Friday 24 April 2015

Is St. Agnes Place a good place to invest in a Buy-To-Let?

I was speaking with a local landlord on Monday who invested in one of the Berkeley Homes apartments just behind The Hornet on the St. Anges Place development back in 2005. I was very surprised that the development is now over 10 years old (how time flies!).

As his rental property has always let consistently over the last decade, he is contemplating taking advantage of the recent change in pension rules, and investing in a second property within the development. He was keen to establish whether his existing property has attracted any significant capital growth, and also understand what yield could be achievable from a new purchase. I did some research yesterday and this is what we found...

Having trawled through the sold prices, we noticed that one particular two bedroom apartment has changed hands three times over the course of the last ten years. Originally purchased 'off plan' in 2005 for £204,250, the apartment was sold in May 2007 (just before the recession) at £230,000. The same property sold again in April 2013 at £244,000. This reflects a healthy capital growth of nearly 19.5% over the course of 8 years.

Looking at the broader picture, statistics illustrate that in the last 5 years alone, property prices in St Agnes Place (PO19 7TU) have, on average, increased by £36,009 (or 14.07%). Pretty impressive stuff.

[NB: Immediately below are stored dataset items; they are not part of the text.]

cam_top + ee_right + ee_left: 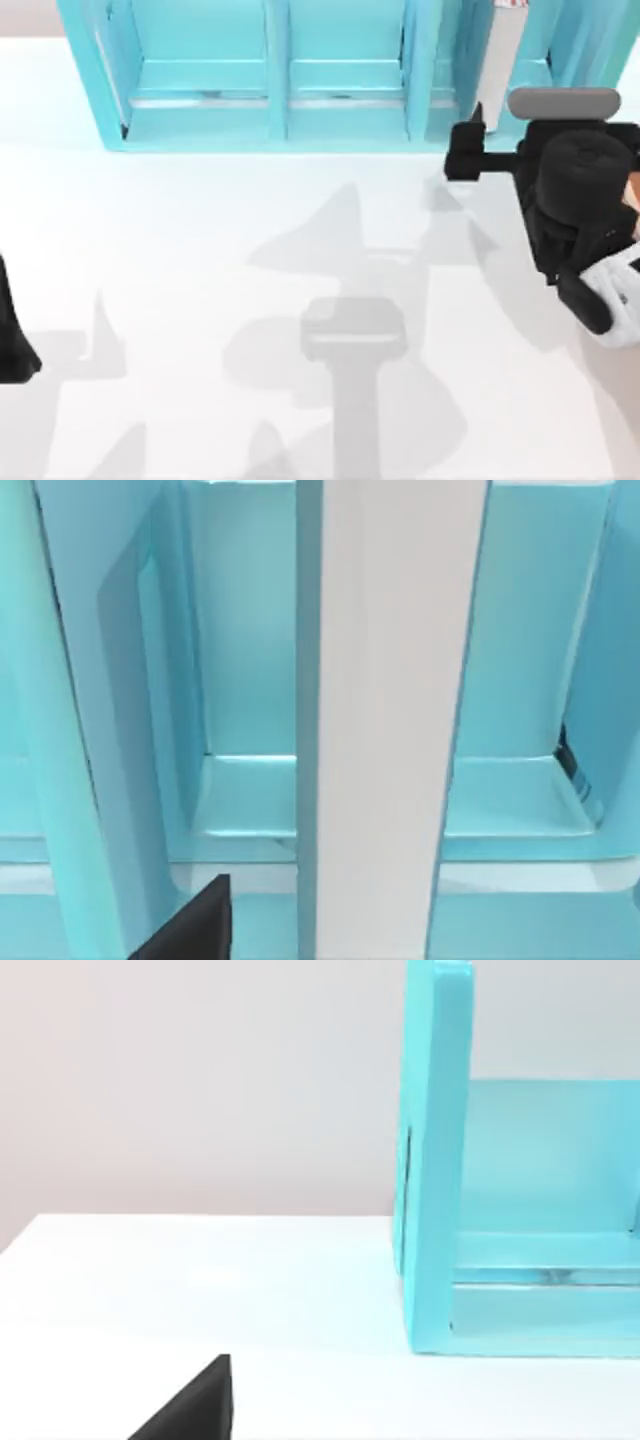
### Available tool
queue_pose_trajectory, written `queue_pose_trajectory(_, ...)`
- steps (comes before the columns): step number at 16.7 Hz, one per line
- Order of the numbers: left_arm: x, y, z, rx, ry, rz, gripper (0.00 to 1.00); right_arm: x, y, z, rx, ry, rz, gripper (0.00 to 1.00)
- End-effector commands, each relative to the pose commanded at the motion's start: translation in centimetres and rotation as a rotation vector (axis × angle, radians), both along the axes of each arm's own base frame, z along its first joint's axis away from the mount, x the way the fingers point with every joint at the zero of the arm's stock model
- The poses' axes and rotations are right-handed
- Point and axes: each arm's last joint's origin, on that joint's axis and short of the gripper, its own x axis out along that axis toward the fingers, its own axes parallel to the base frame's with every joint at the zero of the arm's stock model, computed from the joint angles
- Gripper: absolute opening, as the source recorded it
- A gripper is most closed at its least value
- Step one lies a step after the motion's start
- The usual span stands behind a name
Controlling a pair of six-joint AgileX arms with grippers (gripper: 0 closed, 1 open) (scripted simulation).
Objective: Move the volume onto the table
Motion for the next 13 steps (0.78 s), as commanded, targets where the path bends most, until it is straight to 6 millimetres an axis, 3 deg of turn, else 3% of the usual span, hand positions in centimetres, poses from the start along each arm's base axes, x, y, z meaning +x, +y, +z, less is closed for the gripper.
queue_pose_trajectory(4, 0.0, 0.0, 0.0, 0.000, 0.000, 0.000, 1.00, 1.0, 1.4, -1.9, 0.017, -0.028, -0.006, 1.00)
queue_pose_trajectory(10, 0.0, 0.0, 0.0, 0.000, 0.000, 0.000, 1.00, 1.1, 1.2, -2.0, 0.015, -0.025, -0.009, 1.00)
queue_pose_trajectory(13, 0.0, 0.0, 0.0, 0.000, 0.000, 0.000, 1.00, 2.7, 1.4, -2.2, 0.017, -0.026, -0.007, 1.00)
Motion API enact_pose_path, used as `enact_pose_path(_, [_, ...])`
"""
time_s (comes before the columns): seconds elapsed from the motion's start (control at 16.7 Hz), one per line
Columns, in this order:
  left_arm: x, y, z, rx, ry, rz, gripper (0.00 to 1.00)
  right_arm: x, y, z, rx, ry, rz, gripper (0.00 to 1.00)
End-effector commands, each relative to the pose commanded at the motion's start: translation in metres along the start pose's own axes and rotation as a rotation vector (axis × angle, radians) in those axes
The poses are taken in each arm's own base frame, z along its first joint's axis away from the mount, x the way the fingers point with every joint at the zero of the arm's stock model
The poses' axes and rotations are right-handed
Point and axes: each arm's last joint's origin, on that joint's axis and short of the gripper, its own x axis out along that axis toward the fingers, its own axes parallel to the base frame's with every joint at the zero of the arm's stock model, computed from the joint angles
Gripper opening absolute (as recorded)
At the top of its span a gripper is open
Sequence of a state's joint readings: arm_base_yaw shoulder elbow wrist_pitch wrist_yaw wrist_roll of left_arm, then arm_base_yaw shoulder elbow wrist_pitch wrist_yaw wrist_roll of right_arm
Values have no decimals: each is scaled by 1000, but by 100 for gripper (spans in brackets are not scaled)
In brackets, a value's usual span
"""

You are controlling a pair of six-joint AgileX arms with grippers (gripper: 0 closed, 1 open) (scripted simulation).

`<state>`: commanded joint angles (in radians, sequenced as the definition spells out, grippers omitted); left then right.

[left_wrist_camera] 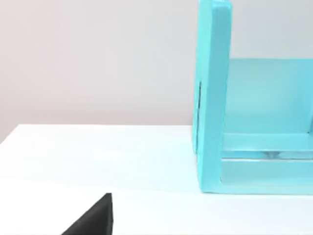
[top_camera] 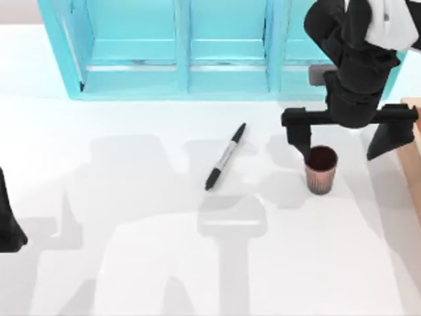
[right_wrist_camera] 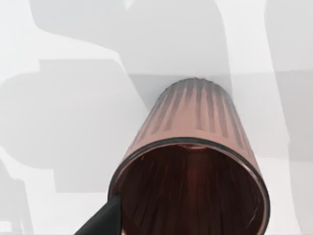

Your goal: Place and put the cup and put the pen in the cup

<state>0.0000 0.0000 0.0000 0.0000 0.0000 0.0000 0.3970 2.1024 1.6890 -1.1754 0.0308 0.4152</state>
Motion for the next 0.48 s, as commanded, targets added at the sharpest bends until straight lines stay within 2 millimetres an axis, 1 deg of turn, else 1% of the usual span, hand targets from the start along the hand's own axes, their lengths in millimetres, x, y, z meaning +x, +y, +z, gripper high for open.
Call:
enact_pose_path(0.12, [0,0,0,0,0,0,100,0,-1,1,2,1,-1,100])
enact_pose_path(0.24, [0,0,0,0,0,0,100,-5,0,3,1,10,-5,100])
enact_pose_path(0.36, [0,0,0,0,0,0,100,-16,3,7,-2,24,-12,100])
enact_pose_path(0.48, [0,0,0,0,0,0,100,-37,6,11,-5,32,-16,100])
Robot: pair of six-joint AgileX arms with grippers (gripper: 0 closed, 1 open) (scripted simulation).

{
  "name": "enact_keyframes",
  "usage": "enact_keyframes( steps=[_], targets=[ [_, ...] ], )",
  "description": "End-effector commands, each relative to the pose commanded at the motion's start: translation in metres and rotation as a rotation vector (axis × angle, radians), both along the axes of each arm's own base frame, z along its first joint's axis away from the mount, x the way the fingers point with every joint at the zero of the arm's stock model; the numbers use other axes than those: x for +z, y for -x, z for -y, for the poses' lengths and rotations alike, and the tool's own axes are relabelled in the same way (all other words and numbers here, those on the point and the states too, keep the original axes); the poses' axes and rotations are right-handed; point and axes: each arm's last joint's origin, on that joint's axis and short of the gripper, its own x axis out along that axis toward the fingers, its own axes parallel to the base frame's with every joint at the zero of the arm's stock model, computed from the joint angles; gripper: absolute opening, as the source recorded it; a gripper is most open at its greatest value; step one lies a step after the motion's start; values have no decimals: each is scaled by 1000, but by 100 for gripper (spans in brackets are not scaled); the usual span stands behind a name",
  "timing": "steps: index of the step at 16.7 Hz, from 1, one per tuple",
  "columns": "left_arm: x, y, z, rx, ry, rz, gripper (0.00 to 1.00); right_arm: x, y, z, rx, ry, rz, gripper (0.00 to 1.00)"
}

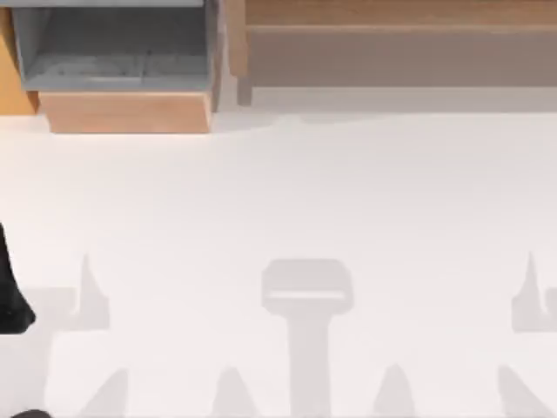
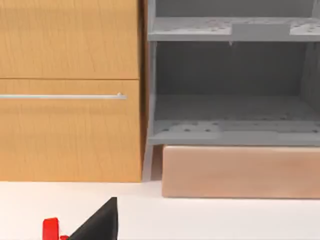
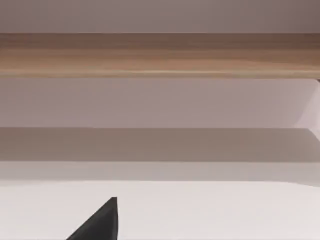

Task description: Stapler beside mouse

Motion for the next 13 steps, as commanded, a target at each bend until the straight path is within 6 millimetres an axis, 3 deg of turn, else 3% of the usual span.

In terms of 'let-ability', St Agnes Place properties are always in demand all year round, due to the proximity to the city centre, train station, and St Richards hospital. Many of the units also boast off road parking, which is a rarity so close to the heart of the city. However, as with all leasehold apartments, we do need to factorise service charges, ground rents etc into our calculations, as these regular expenses of course will impact the final net yield figure.

Two bedroom apartments in St Agnes Place have been known to achieve as much as £995pcm. However, let's take a more conservative figure of £950pcm, and an average sale price of £247,210 (in PO19 7TU). Based on these numbers a landlord can expect to receive a healthy gross yield of 4.6%.

Couple this rental return with year-on-year capital growth, we concluded that the development certainly lends itself as an attractive buy-to-let hotspot!